We now know that the facts do not support the ACLU’s over-hyped allegations against the school district. An independent investigation by the Duane Morris law firm concluded that there was no evidence to support the allegations that the District was awash in anti-LGBT bullying, harassment or discrimination. The firm’s detailed, 147-page report and accompanying exhibits are available on the district’s website for the world to see. The report took a deep dive into the evidence, including interviews of witnesses from each of the district’s 23 schools, tens of thousands of documents, and voluminous electronic records and emails.

But the Inquirer’s editorial board is not one to let the facts get in the way of waging their ideological crusade against one of the top performing public school districts in the commonwealth.

Its latest target is Central Bucks Superintendent Abram Lucabaugh.

At the end of July, the school board raised Dr. Lucabaugh’s annual salary from $229,500 to $315,000. While this is undoubtedly a significant increase — one that the school board must justify to its constituents in an election year — the editorial board gratuitously sounded the alarm, claiming that the increase was out of step with similarly situated superintendents and merely a donation granted to Dr. Lucabaugh by local Republicans for supporting an “extreme political agenda.” At Broad + Liberty, we give the Central Bucks taxpayers a bit more credit than that.

The CBSD is one of the largest in the state and at or near the top of any state educational ranking. At his previous salary, Dr. Lucabaugh was paid significantly less than several other superintendents in suburban Philadelphia who oversee much smaller districts. For example, John Sanville of the Unionville-Chadds Ford District makes nearly $300,000 and Dusty Blakey at Kennett Consolidated School District makes more than $250,000. Both districts are less than a quarter the size of CBSD.

Had the editorial board conducted even a cursory review of superintendent salaries across the region, they would have been compelled to conclude that  Dr. Lucabaugh’s pay raise brings him in line with the market.

Additionally, Dr. Lucabaugh recently proposed comprehensive systematic changes that will have a significant impact on students across the district. The Inquirer never bothered to report the fact that the superintendent developed a plan to implement full day kindergarten next year. They failed to give him credit for redesigning the middle and high schools to reflect best practices for teaching, learning, socialization, and athletics. Dr. Lucabaugh’s efforts demonstrate he is an insightful and competent superintendent.

But let’s be honest, the pay raise is not the reason for attracting the ire of an editorial board that is rarely concerned with excessive government spending. Dr. Lucabaugh’s real crime is carrying out what they call an “extreme political agenda.”

How extreme?
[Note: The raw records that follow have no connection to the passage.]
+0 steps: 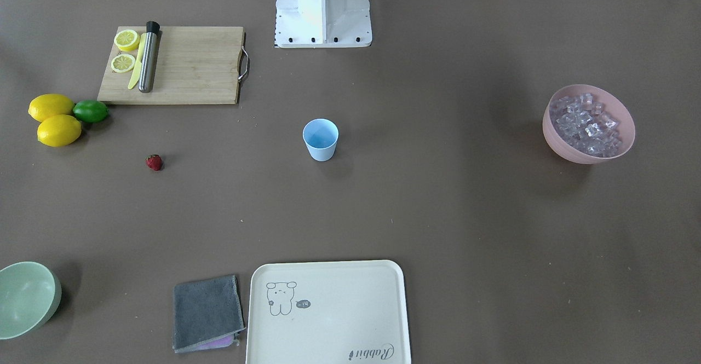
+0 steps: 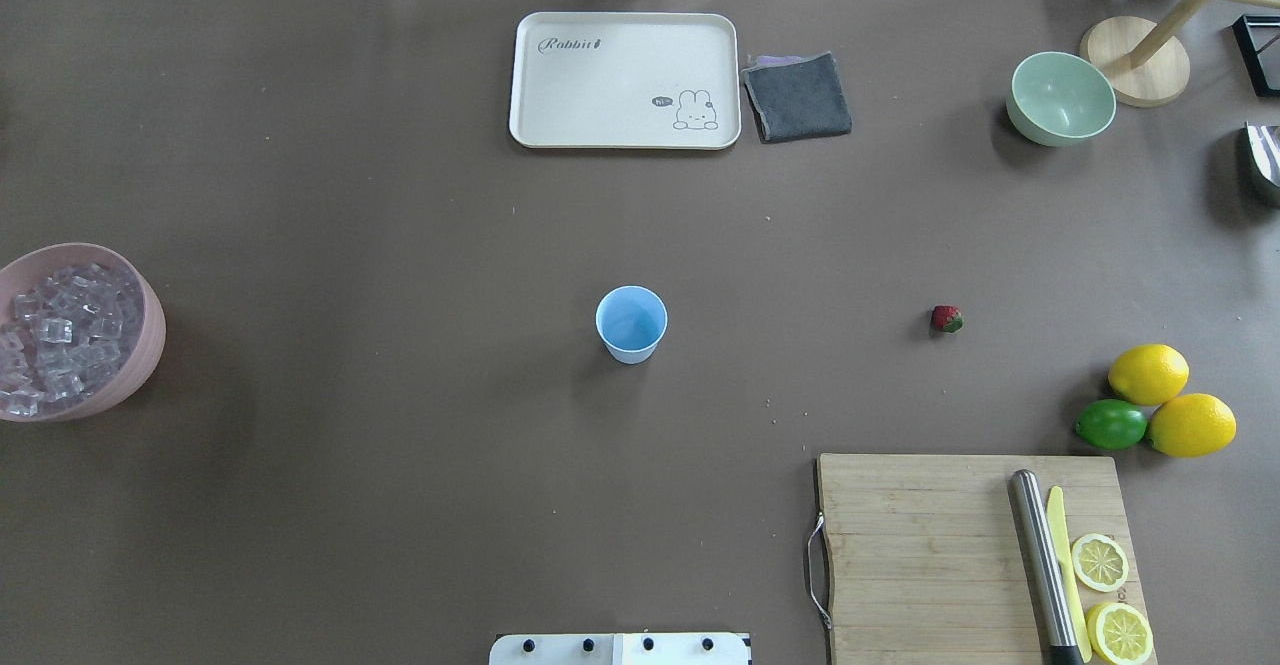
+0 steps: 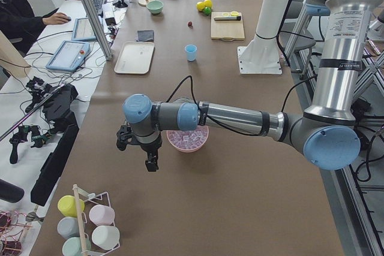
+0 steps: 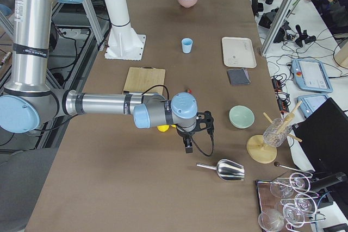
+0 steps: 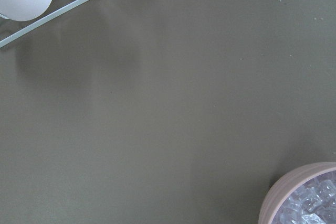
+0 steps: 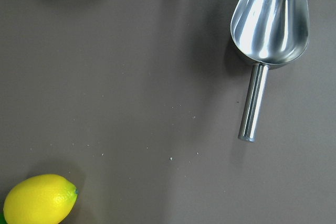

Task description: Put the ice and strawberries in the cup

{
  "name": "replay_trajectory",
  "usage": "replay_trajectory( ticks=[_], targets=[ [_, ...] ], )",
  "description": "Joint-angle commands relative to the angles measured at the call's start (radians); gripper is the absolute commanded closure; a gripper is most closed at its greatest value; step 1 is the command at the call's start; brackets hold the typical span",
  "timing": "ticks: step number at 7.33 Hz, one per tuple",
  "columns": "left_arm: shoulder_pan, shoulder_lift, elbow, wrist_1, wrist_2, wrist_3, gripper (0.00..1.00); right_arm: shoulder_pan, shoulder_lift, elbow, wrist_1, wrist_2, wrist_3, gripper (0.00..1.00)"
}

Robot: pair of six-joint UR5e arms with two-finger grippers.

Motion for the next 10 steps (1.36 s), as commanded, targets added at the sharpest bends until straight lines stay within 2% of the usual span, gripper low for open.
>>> replay_trajectory(
  ticks=[1,5,7,10],
  targets=[
    [0.000,0.000,0.002,0.000,0.000,0.000,0.02,-0.002,0.014,-0.006,0.000,0.002,0.013,0.00],
    [0.019,-0.003,0.008,0.000,0.002,0.000,0.02,-0.017,0.015,0.011,0.000,-0.018,0.011,0.00],
    [0.023,-0.005,0.008,0.000,0.002,0.000,0.02,-0.032,0.012,0.006,0.000,-0.059,0.011,0.00],
    [0.024,-0.005,0.008,0.000,0.000,0.000,0.02,-0.032,0.008,0.003,-0.011,-0.062,0.013,0.00]
  ],
)
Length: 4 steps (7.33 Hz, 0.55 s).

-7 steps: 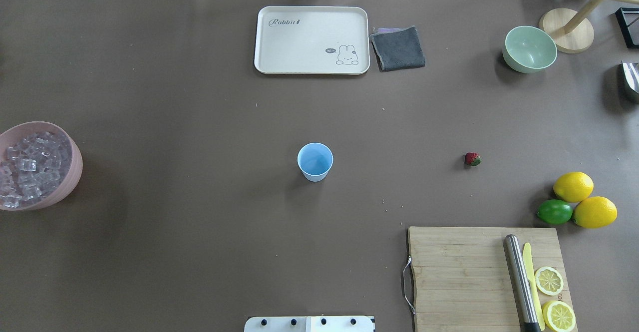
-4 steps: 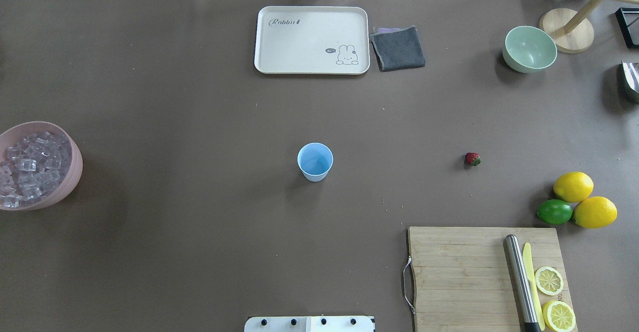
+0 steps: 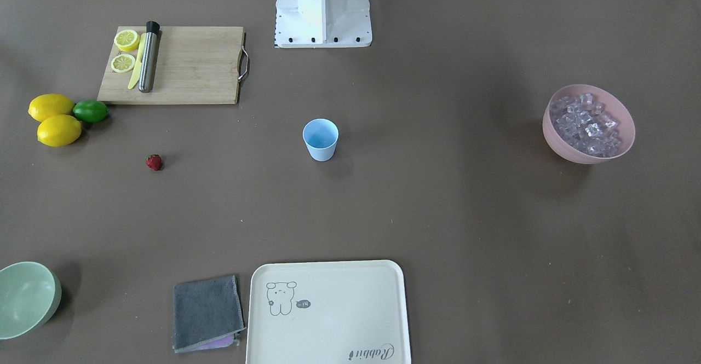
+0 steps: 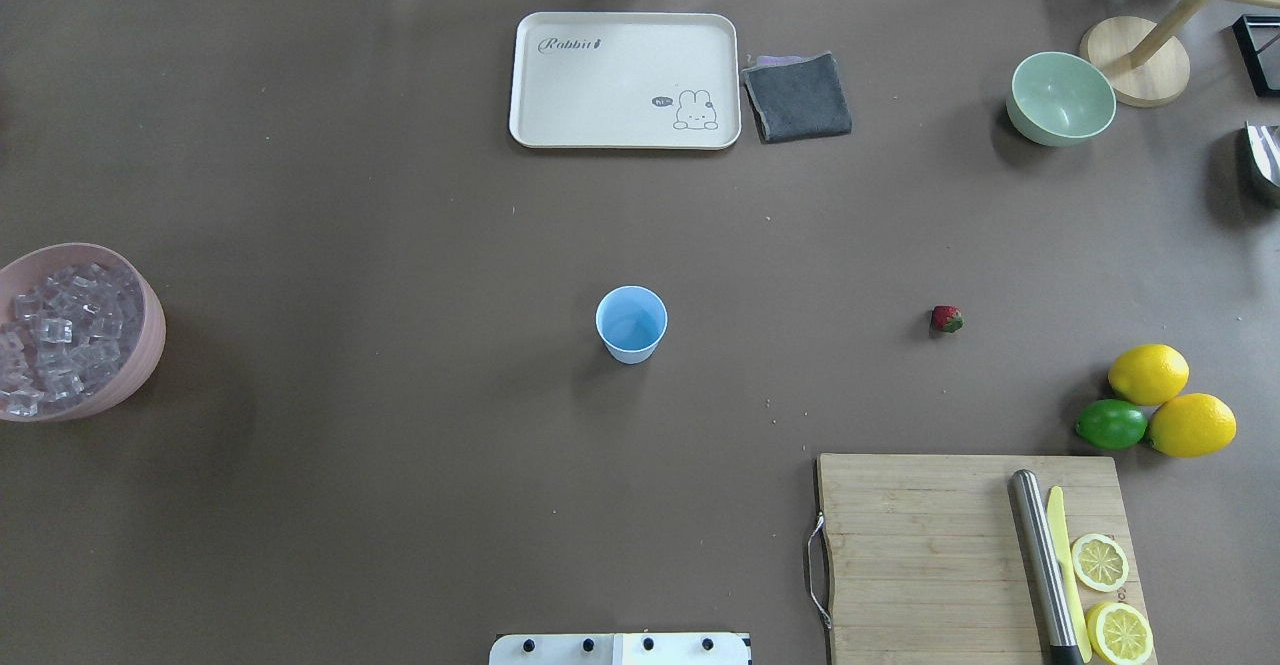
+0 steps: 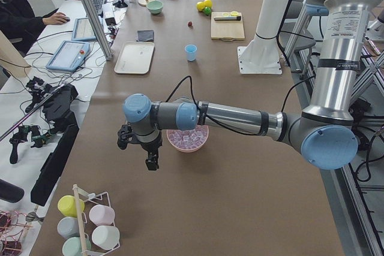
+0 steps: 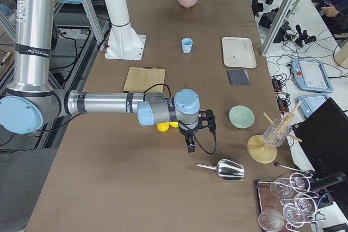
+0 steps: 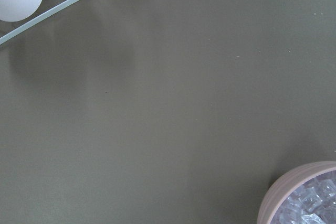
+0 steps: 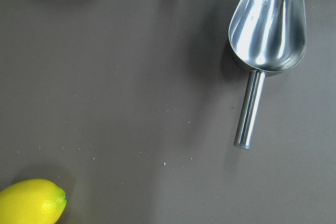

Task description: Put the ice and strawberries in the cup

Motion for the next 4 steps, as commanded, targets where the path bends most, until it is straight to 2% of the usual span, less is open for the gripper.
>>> replay_trajectory(
  ticks=[1,4],
  targets=[
    [0.007,-0.001,-0.001,0.000,0.000,0.000,0.02,-0.001,-0.006,-0.002,-0.005,-0.003,0.001,0.00],
    [0.007,0.001,-0.006,0.000,-0.001,0.000,0.02,-0.001,-0.013,-0.003,-0.007,-0.031,-0.001,0.00]
  ],
)
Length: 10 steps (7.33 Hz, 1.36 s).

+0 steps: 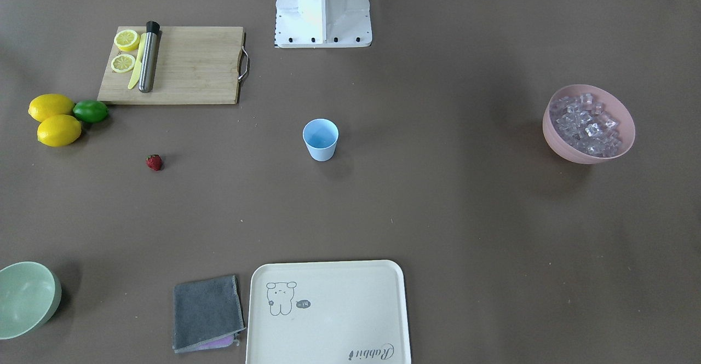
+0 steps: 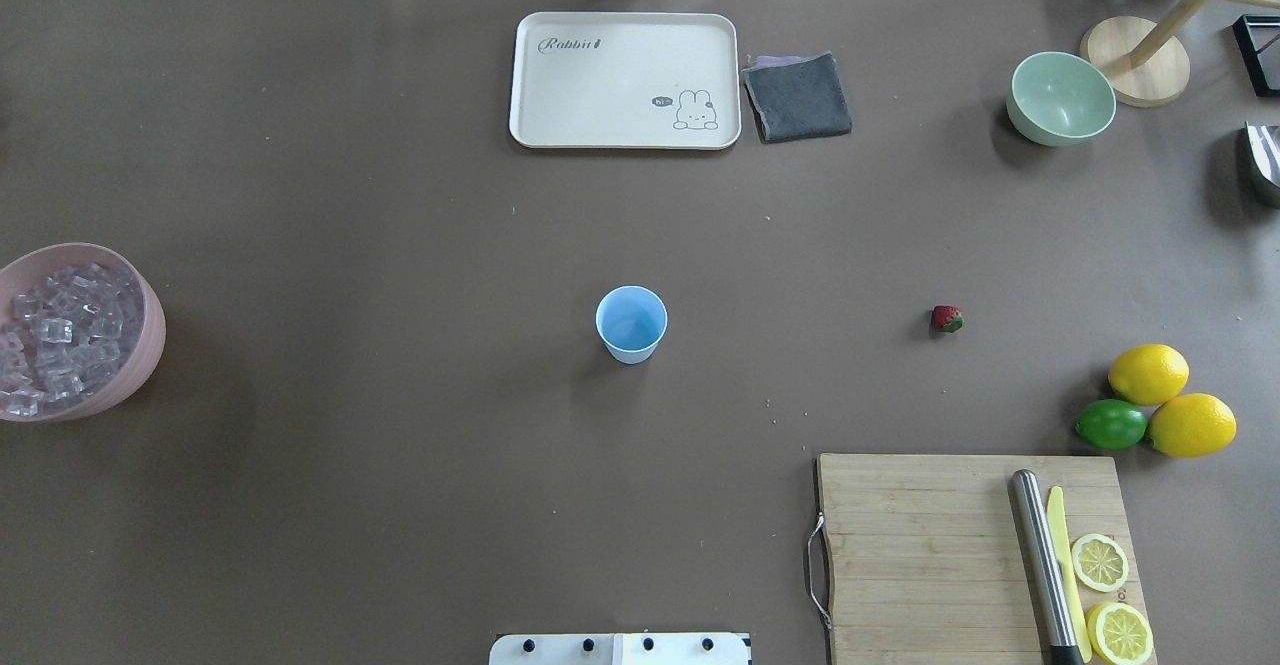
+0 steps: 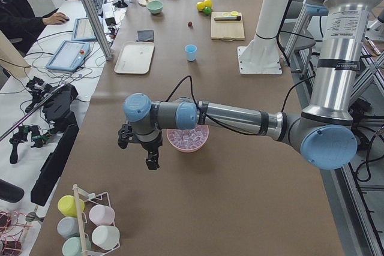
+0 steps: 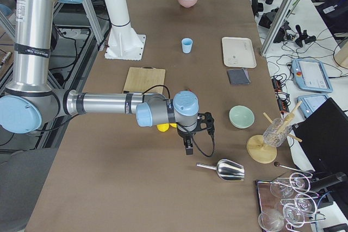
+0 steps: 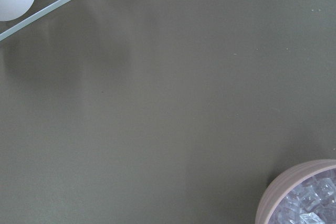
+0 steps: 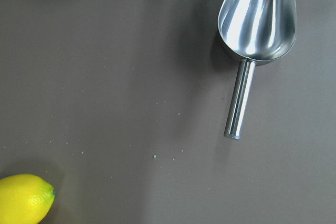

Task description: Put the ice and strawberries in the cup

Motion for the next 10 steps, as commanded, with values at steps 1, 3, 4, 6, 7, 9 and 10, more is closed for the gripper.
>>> replay_trajectory(
  ticks=[1,3,4,6,7,9,10],
  targets=[
    [0.002,0.000,-0.002,-0.001,-0.001,0.000,0.02,-0.002,-0.008,0.000,-0.001,-0.008,0.000,0.00],
    [0.010,0.000,0.003,-0.002,-0.001,0.002,0.02,-0.005,0.003,0.000,-0.049,-0.008,0.000,0.00],
    [0.011,0.005,0.004,-0.003,-0.001,0.006,0.02,-0.009,0.006,0.000,-0.057,-0.017,0.000,0.00],
    [0.011,0.003,-0.003,-0.002,-0.003,0.006,0.02,-0.028,0.035,-0.002,-0.094,-0.031,0.000,0.00],
    [0.011,0.000,0.001,-0.003,-0.003,0.006,0.02,-0.028,0.049,0.000,-0.119,-0.031,0.000,0.00],
    [0.011,-0.006,0.006,-0.002,0.000,0.006,0.02,-0.031,0.057,0.010,-0.116,-0.035,0.000,0.00],
    [0.011,-0.009,0.007,-0.002,0.000,0.006,0.02,-0.029,0.070,0.009,-0.117,-0.034,0.001,0.00]
  ],
)
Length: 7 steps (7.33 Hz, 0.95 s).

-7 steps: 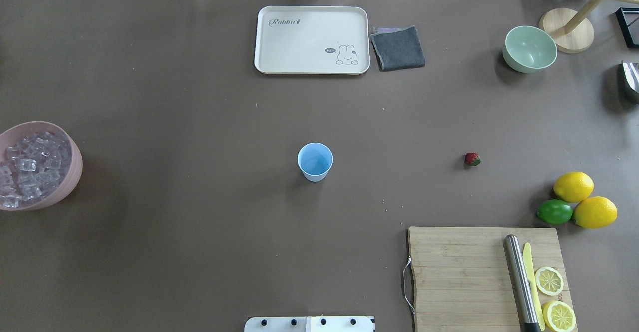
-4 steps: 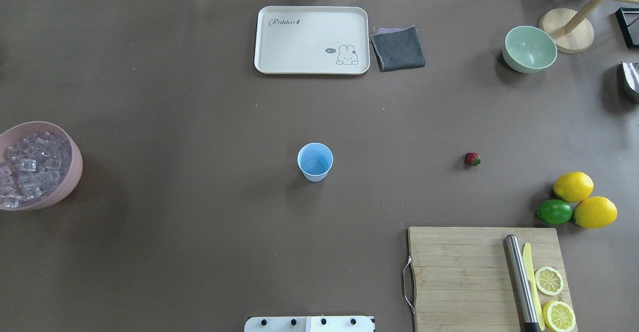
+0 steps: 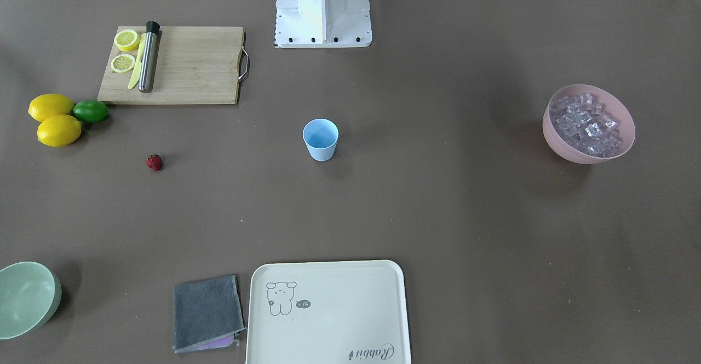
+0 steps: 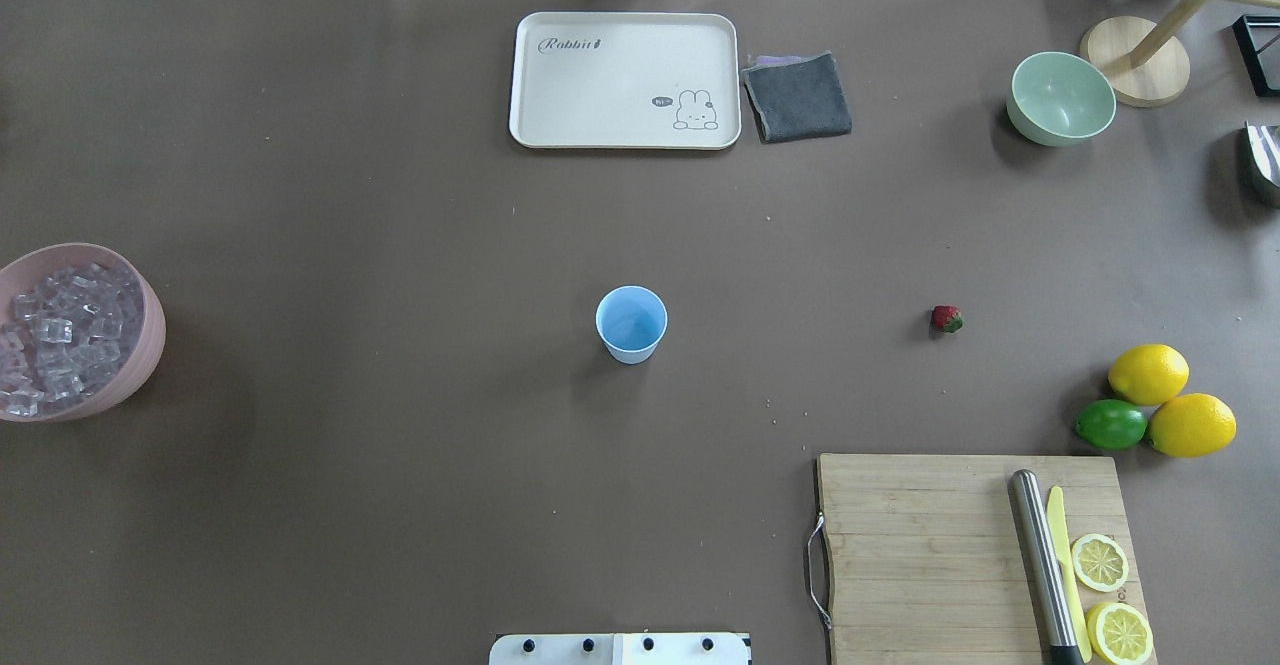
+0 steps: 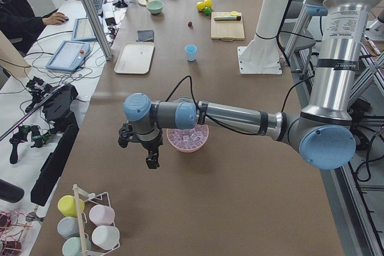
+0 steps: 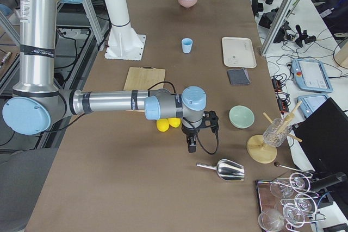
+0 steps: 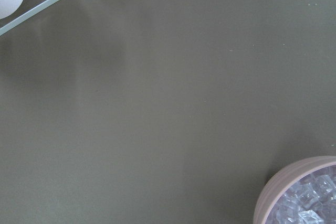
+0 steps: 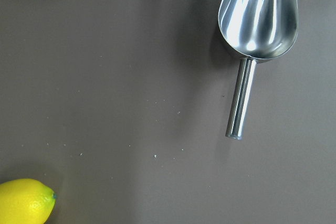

As superintendent, he has had the temerity to support policies that require classrooms to be politically neutral, where children are taught how to think instead of what to think; policies that require parent or guardian consent to change a student’s name or gender pronouns, so that children cannot be socially transitioned or renamed without the support of their families, or even against their parents’ wishes; and policies limiting sexually explicit content in elementary and middle school libraries. These are reasonable, legal policies supported by the majority of the community. And they were adopted by a duly elected school board.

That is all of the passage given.